The med-peds program is a dynamic residency built on the foundation of its two parent residency programs, internal medicine and pediatrics. Both parent programs are recognized for their excellence in training residents. Rush University Medical Center and Rush Medical College are leaders in academic medicine. Residents play an important role in directing the program and implementing changes in the residency program.
A Unique Training Opportunity
The med-peds program offers residents a unique combination of training in primary and tertiary care. Rush University Medical Center, a large medical complex and research center, has gained a national reputation for consistently providing cutting-edge tertiary care. The Medical Center also provides primary care for a variety of patients within a university setting. Primary care physicians, both full-time faculty and community-based doctors, admit 60 percent of the patients to the Medical Center. Rush residents benefit from the combined supervision of full-time academic physicians and physicians practicing in the communities surrounding Rush.
The Rush educational program is based on the philosophy that clinical skills are acquired through a logical progression of experiences. Initially, residents focus on acquiring data-gathering skills, identifying problems, assessing the severity of illness and mastering procedural skills. Senior residents manage patients independently under faculty supervision in a variety of settings. By supervising and teaching other residents, interns and students, senior residents gain leadership skills.
The Learning Environment
Rush provides a very diverse learning environment. The Johns' Hopkins Curriculum Conference, led by a designated resident, focuses on the outpatient management of common problems in both medicine and pediatrics through case discussions. Residents also discuss office management issues. Conferences are held daily at Lifetime Medical Associates; topics change weekly. Residents also attend teaching sessions in the departments of Internal Medicine and Pediatrics. Conferences are held daily, these sessions include:
- Discussions about general and subspecialty topics
- Research and basic science conferences
- Case conferences
- Board review sessions
A part of the Rush Med-Peds residency programs mission is to improve the health of the community in which we serve.
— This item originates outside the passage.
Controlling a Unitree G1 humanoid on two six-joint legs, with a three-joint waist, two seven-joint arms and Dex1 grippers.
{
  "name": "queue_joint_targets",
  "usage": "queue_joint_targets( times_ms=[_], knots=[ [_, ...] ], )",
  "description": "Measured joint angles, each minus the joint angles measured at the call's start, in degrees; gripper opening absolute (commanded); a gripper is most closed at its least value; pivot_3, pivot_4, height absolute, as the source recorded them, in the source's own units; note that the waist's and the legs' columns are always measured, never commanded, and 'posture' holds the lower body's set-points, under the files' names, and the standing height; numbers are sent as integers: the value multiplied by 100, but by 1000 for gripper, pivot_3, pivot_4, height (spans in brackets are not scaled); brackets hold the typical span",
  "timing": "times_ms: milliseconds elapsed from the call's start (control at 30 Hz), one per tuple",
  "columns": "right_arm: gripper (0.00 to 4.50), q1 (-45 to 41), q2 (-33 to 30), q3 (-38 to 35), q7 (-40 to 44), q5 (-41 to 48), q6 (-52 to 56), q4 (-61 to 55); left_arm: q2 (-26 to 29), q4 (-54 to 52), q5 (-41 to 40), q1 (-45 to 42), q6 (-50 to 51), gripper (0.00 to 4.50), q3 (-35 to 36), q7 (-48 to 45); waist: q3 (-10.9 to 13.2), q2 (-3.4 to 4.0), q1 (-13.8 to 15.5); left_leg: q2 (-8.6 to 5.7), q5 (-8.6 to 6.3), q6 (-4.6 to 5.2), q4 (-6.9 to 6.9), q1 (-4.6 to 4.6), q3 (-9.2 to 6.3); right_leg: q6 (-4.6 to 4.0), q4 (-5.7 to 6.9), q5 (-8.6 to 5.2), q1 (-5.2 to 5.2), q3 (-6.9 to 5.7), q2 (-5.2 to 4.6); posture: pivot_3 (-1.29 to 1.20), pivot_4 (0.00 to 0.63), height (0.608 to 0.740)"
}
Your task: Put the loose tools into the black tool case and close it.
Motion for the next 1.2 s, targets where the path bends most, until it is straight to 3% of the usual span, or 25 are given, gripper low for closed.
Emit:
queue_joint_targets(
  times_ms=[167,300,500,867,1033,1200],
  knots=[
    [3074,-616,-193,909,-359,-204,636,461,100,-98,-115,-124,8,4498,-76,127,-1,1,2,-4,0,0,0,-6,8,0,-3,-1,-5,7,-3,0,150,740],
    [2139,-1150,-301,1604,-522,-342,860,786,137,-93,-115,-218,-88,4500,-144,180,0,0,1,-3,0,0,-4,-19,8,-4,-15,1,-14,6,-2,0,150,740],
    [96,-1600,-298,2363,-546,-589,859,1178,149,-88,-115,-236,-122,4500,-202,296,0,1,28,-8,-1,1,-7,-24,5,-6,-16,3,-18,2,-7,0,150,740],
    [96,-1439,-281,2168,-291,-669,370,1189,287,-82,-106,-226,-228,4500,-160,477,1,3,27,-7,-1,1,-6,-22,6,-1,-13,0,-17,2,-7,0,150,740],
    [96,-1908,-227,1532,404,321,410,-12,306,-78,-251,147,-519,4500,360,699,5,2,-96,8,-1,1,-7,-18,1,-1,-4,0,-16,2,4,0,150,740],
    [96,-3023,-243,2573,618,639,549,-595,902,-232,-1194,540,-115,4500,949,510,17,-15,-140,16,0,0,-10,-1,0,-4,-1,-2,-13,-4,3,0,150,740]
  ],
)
In efforts to acheive this goal, we have partnered with the Haymarket Center. Haymarket is a residential center that offers comprehensive alcohol and drug treatment programs for eligible individuals in the Chicago community. Rush University Medical Center has developed an evening student run clinic two evenings per month to provide free medical care for any urgent care needs of Haymarket patients. Surabhi Mehrotra, MD from IM/Peds is the Medical Director of the evening clinic and serves as the liasion between Haymarket staff and medical students. IM/Peds residents are an integral part of program and supervise students in the evening clinic twice a month during their outpatient rotation at Lifetime Medical Associates.
The Advisor System
Each resident chooses a faculty member and an upper-level resident as advisors. Easy, open communication between faculty and residents creates a responsive learning environment.
The cornerstone of education in the Rush med-peds program is the active role residents play in management. Several forums offer med-peds residents opportunities to make contributions and shape the program:
- Monthly lunch meetings give residents the opportunity to discuss concerns with the program directors and program administrator
- The Med-Peds Steering Committee addresses the educational and philosophical issues of the program
- Two representatives from the med-peds program are elected to serve on the Rush Housestaff Association
The Rush outpatient curriculum includes one rotation in the intern year and two rotations in the subsequent years in which the resident spends the entire day at Lifetime Medical Associates. During these rotations, residents expand their outpatient practices, participate in outpatient research, become involved in quality improvement projects and provide urgent care for the practice.
As training progresses over the four years, residents become more involved in outpatient care, eventually spending the bulk of their time in ambulatory settings.
Residents may choose to do a research project during their training. Opportunities exist to join existing research of faculty or to develop independent research.